ETL Adapter: PostgreSQL
Flow PHP's Adapter PostgreSQL is designed to seamlessly integrate PostgreSQL within your ETL (Extract, Transform, Load) workflows. This adapter is built on top of the PostgreSQL library, providing efficient data extraction and loading capabilities. By harnessing the Adapter PostgreSQL library, developers can tap into robust features for precise database interaction, simplifying complex data transformations and enhancing data processing efficiency.
Installation
For detailed installation instructions, see the installation page.
Requirements
- PHP 8.3+
- ext-pgsql
- ext-pg_query (optional, for query builder support)
Description
This adapter provides:
Extractors
Three extraction strategies optimized for different use cases:
- Server-Side Cursor: True streaming extraction using PostgreSQL DECLARE CURSOR for maximum memory efficiency
- LIMIT/OFFSET Pagination: Simple pagination suitable for smaller datasets
- Keyset (Cursor) Pagination: Efficient pagination for large datasets with consistent performance
All extractors support:
- Raw SQL strings or Query Builder objects
- Configurable batch/page sizes
- Maximum row limits
- Custom schema definitions
Loader
A flexible loader supporting:
- INSERT: Simple inserts with batch support
- UPDATE: Update existing rows by primary key
- DELETE: Delete rows by primary key
- UPSERT: ON CONFLICT handling for insert-or-update operations
Extractor - Server-Side Cursor
The from_pgsql_cursor extractor uses PostgreSQL's native server-side cursors via DECLARE CURSOR + FETCH.

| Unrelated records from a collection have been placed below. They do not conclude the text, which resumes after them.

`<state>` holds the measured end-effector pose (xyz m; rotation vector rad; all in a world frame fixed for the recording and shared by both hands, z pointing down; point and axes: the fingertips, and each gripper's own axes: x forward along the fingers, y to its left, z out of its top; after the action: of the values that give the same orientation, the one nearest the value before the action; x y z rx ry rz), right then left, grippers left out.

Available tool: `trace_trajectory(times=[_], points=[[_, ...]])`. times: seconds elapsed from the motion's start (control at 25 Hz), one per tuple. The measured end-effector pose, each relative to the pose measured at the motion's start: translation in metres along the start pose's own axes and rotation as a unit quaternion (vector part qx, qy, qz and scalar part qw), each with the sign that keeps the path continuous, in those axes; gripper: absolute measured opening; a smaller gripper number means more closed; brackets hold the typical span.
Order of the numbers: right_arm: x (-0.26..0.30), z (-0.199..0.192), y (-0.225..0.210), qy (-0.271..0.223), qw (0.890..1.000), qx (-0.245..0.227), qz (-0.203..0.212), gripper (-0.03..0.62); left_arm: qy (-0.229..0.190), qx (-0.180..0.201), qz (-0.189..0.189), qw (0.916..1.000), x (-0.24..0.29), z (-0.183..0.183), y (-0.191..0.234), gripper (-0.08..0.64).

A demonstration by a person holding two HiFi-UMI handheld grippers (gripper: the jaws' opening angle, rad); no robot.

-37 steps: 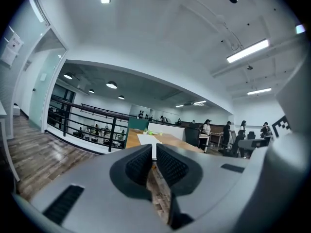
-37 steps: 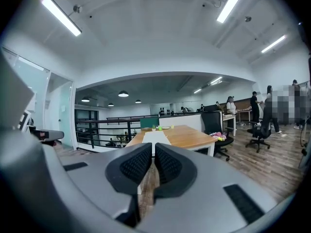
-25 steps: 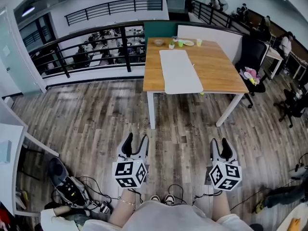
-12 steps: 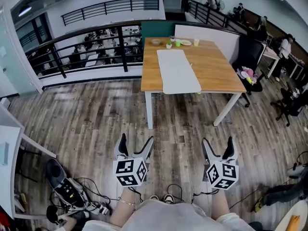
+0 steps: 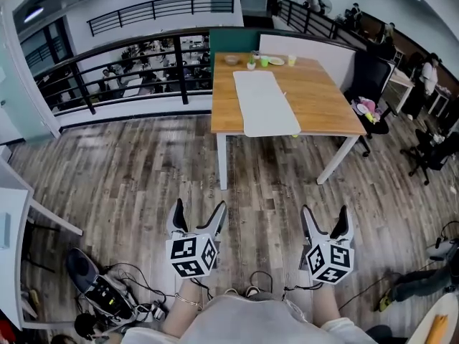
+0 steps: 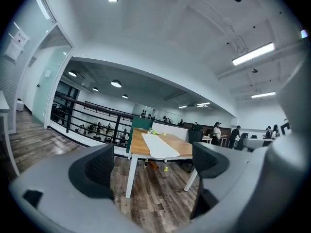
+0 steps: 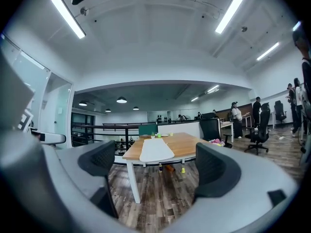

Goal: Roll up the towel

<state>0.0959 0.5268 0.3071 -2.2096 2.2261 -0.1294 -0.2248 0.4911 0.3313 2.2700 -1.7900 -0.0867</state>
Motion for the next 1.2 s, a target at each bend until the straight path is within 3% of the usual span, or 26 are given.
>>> trace_trajectory(times=[0.52, 1.2], points=[[0.015, -0.031, -0.025, 0.034, 0.998, 0.018, -0.045, 0.486, 0.039, 0.010, -0.014, 0.9991, 0.036, -0.025, 0.007, 0.495], [0.200, -0.017, -0.066, 0.036, 0.998, 0.032, -0.035, 0.457, 0.049, 0.020, -0.001, 0.9986, 0.211, -0.001, 0.013, 0.495]])
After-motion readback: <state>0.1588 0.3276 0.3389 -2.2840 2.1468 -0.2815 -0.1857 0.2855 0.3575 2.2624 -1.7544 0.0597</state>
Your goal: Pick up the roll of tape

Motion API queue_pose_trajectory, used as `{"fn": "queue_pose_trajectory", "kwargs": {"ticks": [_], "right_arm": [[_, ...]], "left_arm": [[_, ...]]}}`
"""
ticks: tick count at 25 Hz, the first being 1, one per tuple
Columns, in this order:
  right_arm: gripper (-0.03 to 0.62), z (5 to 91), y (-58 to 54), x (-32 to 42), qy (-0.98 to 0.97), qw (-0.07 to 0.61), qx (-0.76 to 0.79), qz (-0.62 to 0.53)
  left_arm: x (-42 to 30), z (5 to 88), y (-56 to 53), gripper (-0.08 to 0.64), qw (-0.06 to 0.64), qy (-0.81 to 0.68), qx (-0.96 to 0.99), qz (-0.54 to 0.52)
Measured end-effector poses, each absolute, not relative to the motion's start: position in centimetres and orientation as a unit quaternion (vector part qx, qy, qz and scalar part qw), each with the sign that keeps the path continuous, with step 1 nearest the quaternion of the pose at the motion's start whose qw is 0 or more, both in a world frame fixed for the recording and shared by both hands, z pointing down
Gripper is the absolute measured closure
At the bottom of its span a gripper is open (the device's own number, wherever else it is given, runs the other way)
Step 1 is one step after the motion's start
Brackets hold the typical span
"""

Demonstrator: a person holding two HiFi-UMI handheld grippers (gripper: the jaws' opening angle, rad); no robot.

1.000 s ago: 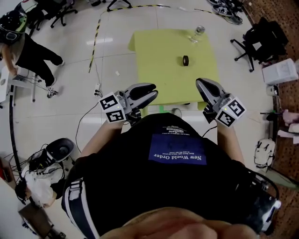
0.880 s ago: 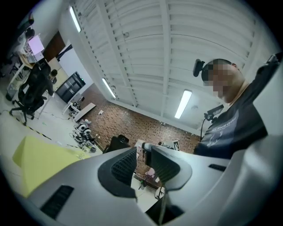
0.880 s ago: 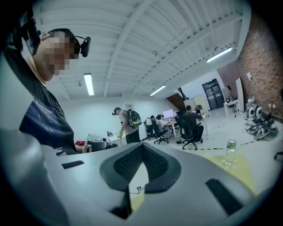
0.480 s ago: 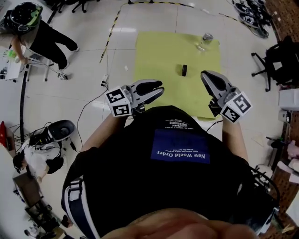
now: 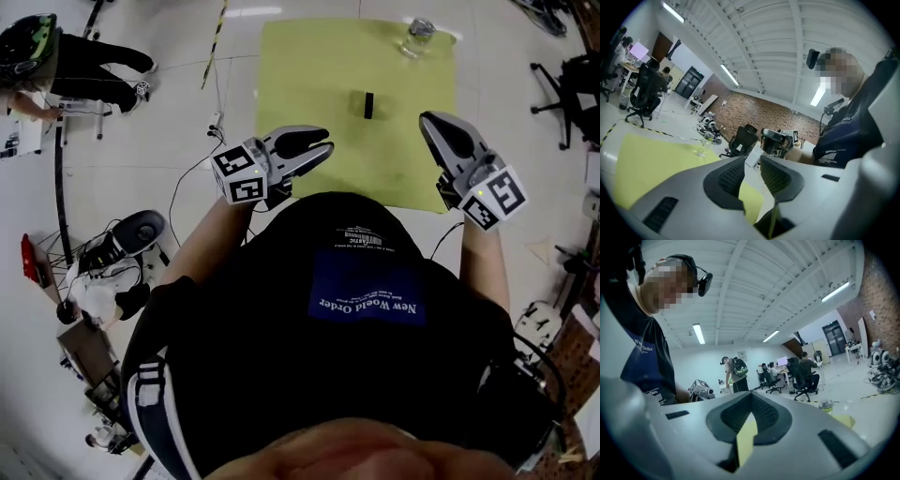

This is the only way to achieve true low-memory streaming with PHP's ext-pgsql, as the extension
has no unbuffered query mode.
Note: This extractor automatically manages transactions. Cursors require a transaction context, which is auto-started if not already in one.
Basic Usage
use function Flow\ETL\Adapter\PostgreSql\from_pgsql_cursor;
use function Flow\PostgreSql\DSL\{pgsql_client, pgsql_connection_dsn};
$client = pgsql_client(pgsql_connection_dsn('pgsql://user:pass@localhost:5432/database'));
data_frame()
->read(from_pgsql_cursor(
$client,
"SELECT id, name, email FROM users",
fetchSize: 1000
))
->write(to_output())
->run();
With Query Builder
use function Flow\ETL\Adapter\PostgreSql\from_pgsql_cursor;
use function Flow\PostgreSql\DSL\{col, select, star, table};
data_frame()
->read(from_pgsql_cursor(
$client,
select(star())->from(table('large_table')),
fetchSize: 500
))
->write(to_output())
->run();
With Parameters
use function Flow\ETL\Adapter\PostgreSql\from_pgsql_cursor;
data_frame()
->read(from_pgsql_cursor(
$client,
"SELECT * FROM orders WHERE status = $1 AND created_at > $2",
parameters: ['pending', '2024-01-01'],
fetchSize: 1000
))
->write(to_output())
->run();
When to Use Each Extractor
| Extractor | Best For | Memory | ORDER BY Required |
|---|---|---|---|
from_pgsql_cursor |
Very large datasets, true streaming | Lowest (server-side) | No |
from_pgsql_key_set |
Large datasets with indexed keys | Medium (page buffered) | Auto-generated |
from_pgsql_limit_offset |
Small-medium datasets | Medium (page buffered) | Yes |
Extractor - LIMIT/OFFSET Pagination
The from_pgsql_limit_offset extractor uses traditional LIMIT/OFFSET pagination. This is simple to use but may have
performance degradation on very large datasets with high offsets.
Basic Usage
use function Flow\ETL\Adapter\PostgreSql\from_pgsql_limit_offset;
use function Flow\PostgreSql\DSL\{pgsql_client, pgsql_connection_dsn};
$client = pgsql_client(pgsql_connection_dsn('pgsql://user:pass@localhost:5432/database'));
data_frame()
->read(from_pgsql_limit_offset(
$client,
"SELECT id, name, email FROM users ORDER BY id",
pageSize: 1000
))
->write(to_output())
->run();
With Query Builder
use function Flow\ETL\Adapter\PostgreSql\from_pgsql_limit_offset;
use function Flow\PostgreSql\DSL\{asc, col, select, table};
data_frame()
->read(from_pgsql_limit_offset(
$client,
select(col('id'), col('name'), col('email'))
->from(table('users'))
->orderBy(asc(col('id'))),
pageSize: 500
))
->write(to_output())
->run();
With Maximum Row Limit
use function Flow\ETL\Adapter\PostgreSql\from_pgsql_limit_offset;
data_frame()
->read(from_pgsql_limit_offset(
$client,
"SELECT * FROM large_table ORDER BY id",
pageSize: 1000,
maximum: 10000 // Only extract first 10,000 rows
))
->write(to_output())
->run();
Extractor - Keyset (Cursor) Pagination
The from_pgsql_key_set extractor uses keyset pagination (also known as cursor-based pagination). This provides
consistent performance regardless of how deep you paginate, making it ideal for large datasets.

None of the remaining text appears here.